**Goal of the exercise:**
Could you filter the listing for lines with the word "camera" and return them?

**Data below:**
━━━━
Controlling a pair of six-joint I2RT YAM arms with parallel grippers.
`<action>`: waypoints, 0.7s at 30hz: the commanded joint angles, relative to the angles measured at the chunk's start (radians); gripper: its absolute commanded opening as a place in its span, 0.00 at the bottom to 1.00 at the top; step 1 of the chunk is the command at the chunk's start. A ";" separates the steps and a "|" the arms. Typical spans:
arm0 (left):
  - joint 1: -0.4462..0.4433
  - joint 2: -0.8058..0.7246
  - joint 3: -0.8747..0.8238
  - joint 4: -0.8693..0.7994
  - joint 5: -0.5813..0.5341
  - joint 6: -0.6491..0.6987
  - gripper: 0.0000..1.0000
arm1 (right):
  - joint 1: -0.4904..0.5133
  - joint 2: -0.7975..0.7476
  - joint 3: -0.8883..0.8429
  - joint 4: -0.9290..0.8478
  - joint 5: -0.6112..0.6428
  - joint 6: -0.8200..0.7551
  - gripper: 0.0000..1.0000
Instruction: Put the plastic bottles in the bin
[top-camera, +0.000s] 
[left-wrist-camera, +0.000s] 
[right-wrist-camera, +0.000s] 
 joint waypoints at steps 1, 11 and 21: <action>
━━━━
**Response for this exercise:**
[top-camera, +0.000s] 
[left-wrist-camera, +0.000s] 
[right-wrist-camera, +0.000s] 

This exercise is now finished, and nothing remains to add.